Methods: Patients undergoing coronary angiography provided blood samples for PBMC isolation (flow cytometry) and plasma analyses (immunoassay, targeted lipidomics via LC-MS). A total of 1,143 lipids across 20 classes were profiled. CKM staging followed AHA guidelines. Data were analyzed in R and GraphPad using LipidR and logistic regression models.
Results: Among 200 participants (median age 67, 21% female), 42.5% had obesity, 42% diabetes, and 31% ACS. CKM Stage 3 and 4 were identified in 39% and 20%, respectively; 31.5% underwent PCI, 13% CABG.
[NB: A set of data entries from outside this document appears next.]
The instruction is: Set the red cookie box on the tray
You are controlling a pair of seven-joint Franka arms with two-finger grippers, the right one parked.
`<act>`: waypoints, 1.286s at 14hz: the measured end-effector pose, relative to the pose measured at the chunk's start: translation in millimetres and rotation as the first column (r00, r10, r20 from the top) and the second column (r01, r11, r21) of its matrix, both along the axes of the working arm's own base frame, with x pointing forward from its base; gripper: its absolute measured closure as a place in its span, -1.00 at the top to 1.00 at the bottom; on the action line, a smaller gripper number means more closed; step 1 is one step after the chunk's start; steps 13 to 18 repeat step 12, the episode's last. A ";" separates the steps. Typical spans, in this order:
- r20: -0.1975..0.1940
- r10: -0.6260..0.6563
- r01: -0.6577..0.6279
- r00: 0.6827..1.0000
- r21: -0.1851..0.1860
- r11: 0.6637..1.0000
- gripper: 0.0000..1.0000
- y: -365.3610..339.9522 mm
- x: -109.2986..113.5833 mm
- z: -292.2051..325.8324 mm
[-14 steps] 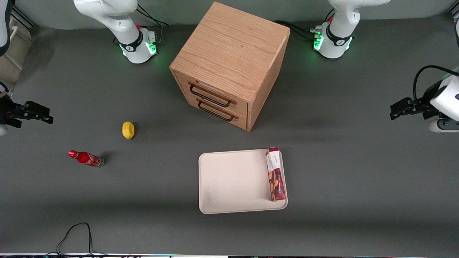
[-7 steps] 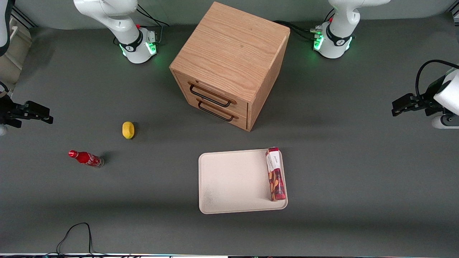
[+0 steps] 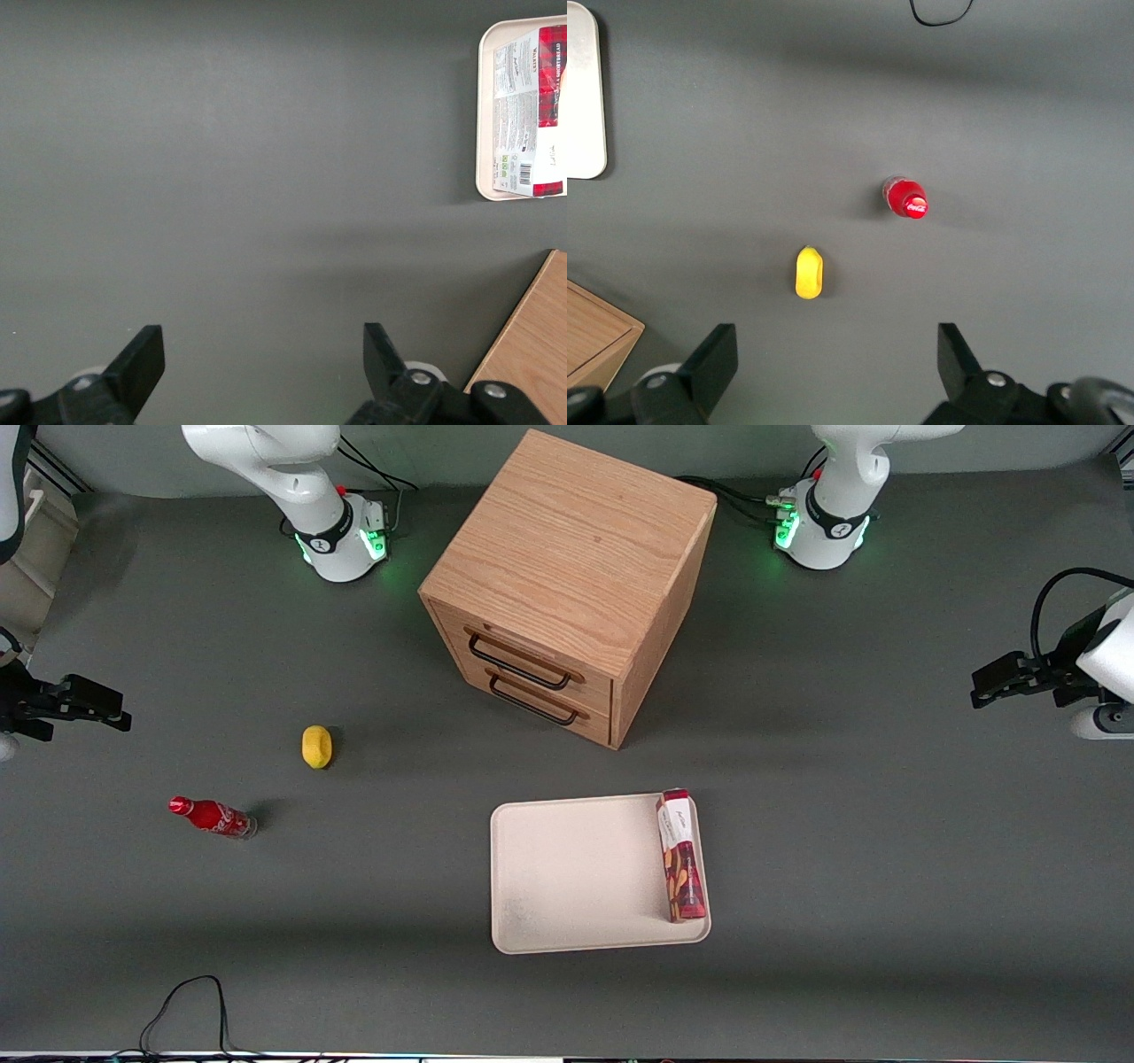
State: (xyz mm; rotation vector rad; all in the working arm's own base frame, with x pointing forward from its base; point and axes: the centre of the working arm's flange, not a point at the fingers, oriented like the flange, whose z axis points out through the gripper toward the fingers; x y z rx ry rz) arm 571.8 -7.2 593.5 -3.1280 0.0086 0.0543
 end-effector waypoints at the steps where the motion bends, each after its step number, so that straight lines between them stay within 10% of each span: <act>1: -0.003 -0.001 0.001 1.000 0.000 1.000 1.00 -0.3 -0.7 1.6; 18: -0.004 -0.003 0.003 1.000 0.000 1.000 1.00 -1.8 -1.5 5.1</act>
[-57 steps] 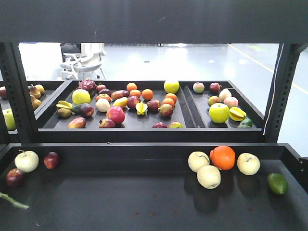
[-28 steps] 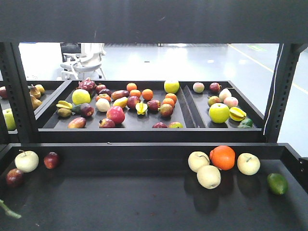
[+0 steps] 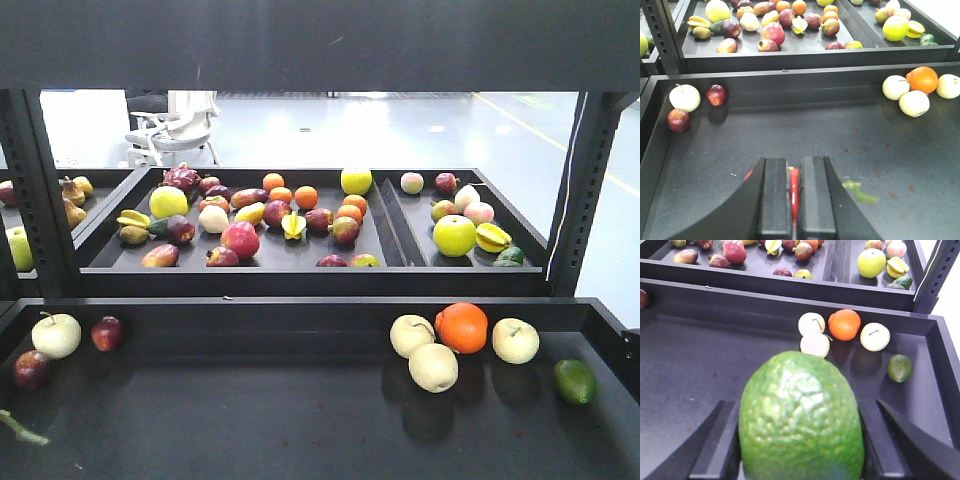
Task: Pick snacks and fruit into basket
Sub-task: 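Lift the lime with the right gripper, holding the tomatoes in the left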
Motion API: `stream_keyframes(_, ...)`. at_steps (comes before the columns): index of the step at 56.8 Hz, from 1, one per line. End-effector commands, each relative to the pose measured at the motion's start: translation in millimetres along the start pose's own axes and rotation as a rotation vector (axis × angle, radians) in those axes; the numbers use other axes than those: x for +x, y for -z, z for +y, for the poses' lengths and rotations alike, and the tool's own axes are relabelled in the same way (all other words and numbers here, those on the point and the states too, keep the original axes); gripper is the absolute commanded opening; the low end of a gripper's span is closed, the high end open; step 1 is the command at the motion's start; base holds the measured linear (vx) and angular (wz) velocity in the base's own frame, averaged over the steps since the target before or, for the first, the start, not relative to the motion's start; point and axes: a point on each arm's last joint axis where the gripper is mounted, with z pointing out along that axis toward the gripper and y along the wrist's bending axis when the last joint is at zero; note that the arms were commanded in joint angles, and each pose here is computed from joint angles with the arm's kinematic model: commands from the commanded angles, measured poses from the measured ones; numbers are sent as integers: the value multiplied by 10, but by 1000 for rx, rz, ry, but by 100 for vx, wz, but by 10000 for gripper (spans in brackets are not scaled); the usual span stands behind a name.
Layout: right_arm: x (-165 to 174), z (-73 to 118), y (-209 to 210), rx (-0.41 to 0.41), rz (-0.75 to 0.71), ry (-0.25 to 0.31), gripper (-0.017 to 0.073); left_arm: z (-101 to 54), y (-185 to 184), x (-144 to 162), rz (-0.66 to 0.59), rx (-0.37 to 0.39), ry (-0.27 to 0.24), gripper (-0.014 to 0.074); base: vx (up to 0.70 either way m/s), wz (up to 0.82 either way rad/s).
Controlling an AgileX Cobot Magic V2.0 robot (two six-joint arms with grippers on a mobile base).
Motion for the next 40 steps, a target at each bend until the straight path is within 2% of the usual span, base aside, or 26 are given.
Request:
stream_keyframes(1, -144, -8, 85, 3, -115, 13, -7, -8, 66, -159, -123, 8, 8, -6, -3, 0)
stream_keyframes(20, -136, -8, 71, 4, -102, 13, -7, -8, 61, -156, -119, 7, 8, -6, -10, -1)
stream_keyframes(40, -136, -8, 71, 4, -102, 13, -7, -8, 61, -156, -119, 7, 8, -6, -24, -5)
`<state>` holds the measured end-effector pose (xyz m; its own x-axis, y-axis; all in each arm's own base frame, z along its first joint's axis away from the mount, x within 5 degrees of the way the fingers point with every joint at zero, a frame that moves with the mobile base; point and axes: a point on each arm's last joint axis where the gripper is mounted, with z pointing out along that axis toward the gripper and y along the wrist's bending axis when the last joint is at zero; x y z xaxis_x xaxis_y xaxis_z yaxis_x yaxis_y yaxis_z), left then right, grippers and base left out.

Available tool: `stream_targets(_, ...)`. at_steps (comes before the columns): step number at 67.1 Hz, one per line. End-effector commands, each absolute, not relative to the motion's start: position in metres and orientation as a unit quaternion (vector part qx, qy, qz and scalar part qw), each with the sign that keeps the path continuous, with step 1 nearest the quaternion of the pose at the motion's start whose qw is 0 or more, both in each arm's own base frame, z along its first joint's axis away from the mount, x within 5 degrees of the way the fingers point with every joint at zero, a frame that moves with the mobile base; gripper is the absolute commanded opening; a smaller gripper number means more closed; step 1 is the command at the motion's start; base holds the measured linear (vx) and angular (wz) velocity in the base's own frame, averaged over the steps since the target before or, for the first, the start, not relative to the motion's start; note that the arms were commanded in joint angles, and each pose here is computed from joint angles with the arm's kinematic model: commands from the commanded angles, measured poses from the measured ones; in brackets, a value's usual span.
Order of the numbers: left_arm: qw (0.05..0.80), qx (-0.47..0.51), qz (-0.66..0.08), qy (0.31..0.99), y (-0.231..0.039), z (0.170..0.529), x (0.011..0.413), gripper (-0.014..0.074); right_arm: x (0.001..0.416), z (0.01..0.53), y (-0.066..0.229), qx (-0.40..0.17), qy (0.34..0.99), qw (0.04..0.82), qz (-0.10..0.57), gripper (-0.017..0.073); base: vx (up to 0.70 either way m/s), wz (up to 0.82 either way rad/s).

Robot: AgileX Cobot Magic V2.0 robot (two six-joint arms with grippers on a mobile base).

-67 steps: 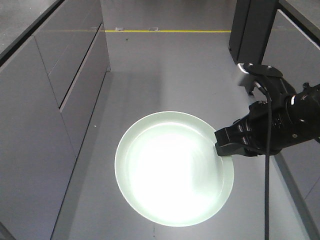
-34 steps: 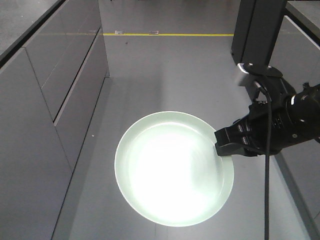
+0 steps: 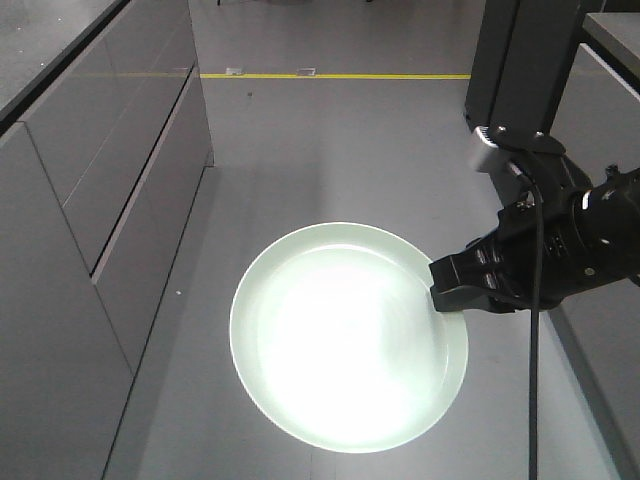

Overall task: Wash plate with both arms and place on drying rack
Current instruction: 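Hold the plate in the right gripper while driving down the aisle, then hold the plate while the base turns toward the counter with the plant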

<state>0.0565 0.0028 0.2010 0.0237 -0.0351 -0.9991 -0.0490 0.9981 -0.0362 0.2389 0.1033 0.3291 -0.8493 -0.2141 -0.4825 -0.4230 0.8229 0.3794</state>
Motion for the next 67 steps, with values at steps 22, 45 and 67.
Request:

The model predicting CKM Stage 4 included NOX5 (PBMCs and monocytes), two lysophosphatidylcholines LPC(18:1), LPC(20:0) and two phosphatidylcholines PC(14:0_18:2) and PC(18:2_18:2), achieving AUC=0.90, NPV=91.0%, PPV=85.2%. PCI prediction included NOX5 and five lipids: phosphatidylinositol PI(20:0_18:1), triacylglycerols TG(54:3_FA(16:0)) and TG(56:6_FA(20:3)), PC(18:1_18:3), and the diacylglycerol DG(16:0_20:5), AUC=0.92, NPV=88.3%, PPV=85%. The CABG model featured NOX5 and PC(18:1_18:3) and PC(16:1_18:2), two TG(54:3_FA(16:0)), TG(56:6_FA(20:3)) and PI(18:0_20:3), with AUC=0.96, NPV=96.7%, PPV=90.9%. All models outperformed clinical variables alone (p<0.0001) and achieved perfect discrimination when clinical variables were integrated (AUC=1.0) Table 1, Figure 1.
Conclusion: Targeted lipidomics combined with immune markers, particularly NOX5, enables accurate classification of patients at advanced cardiometabolic risk. These signatures offer strong translational potential for early detection and intervention in CKM and coronary artery disease.